** WHAT TO DO **
Your answer should be the lines below from the one with "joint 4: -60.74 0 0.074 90" to the one with "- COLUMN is", both included, given again exactly and with nothing added.

** STORED DATA **
Start of Block
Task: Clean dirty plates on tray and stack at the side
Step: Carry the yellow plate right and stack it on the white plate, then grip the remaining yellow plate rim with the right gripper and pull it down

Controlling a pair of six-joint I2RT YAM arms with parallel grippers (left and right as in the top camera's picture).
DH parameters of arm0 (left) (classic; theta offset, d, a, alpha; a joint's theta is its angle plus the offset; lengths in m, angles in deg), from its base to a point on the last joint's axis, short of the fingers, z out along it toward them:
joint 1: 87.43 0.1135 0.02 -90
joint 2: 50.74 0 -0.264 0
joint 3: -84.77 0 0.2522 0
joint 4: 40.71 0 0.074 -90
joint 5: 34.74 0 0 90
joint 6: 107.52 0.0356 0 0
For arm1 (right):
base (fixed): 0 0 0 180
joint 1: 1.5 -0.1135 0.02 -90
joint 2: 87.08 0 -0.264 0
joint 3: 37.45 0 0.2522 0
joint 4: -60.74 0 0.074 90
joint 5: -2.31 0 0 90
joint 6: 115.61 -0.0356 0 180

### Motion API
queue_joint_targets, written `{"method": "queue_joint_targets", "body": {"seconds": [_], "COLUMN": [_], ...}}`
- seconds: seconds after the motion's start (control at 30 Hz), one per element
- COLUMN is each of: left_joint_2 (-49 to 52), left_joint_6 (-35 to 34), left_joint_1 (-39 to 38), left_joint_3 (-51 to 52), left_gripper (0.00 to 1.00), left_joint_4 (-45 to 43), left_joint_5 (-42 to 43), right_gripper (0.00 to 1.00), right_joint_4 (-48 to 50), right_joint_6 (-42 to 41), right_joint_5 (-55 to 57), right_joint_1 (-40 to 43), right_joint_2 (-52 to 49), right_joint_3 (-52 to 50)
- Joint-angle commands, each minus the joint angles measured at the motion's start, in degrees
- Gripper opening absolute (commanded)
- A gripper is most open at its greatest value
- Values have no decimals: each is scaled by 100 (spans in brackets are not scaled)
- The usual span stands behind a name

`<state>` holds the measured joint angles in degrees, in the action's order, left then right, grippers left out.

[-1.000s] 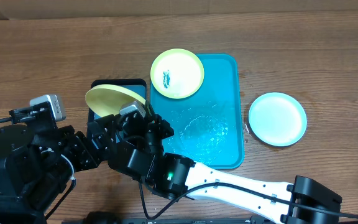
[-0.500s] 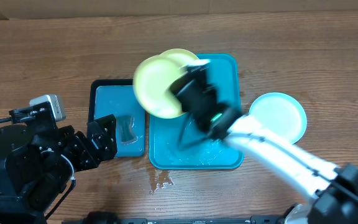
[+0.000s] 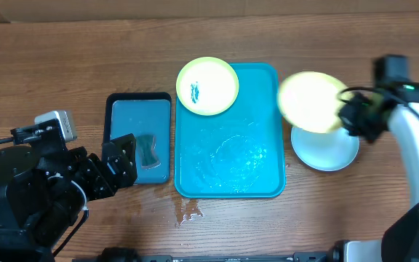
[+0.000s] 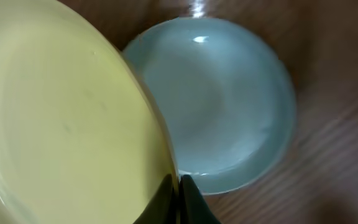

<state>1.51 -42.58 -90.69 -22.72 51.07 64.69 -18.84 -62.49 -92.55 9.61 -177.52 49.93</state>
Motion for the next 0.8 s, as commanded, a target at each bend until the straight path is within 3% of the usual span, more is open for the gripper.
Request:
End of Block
** SOLUTION TO THIS TASK **
joint 4: -60.74 0 0.074 90
joint 5: -2.31 0 0 90
joint 6: 115.61 -0.0356 0 180

### Motion API
queue_joint_targets, written `{"method": "queue_joint_targets", "body": {"seconds": [_], "COLUMN": [_], ...}}`
- seconds: seconds after the motion's start (control at 30 Hz), one per element
- COLUMN is each of: left_joint_2 (-49 to 52), left_joint_6 (-35 to 34), left_joint_1 (-39 to 38), left_joint_3 (-51 to 52), left_gripper (0.00 to 1.00), left_joint_4 (-45 to 43), left_joint_5 (-42 to 43), right_gripper (0.00 to 1.00), right_joint_4 (-48 to 50), right_joint_6 (-42 to 41), right_joint_5 (-55 to 57), right_joint_1 (-40 to 43), right_joint_2 (-52 to 49), right_joint_3 (-52 to 50)

Nothing remains to be done for this exercise.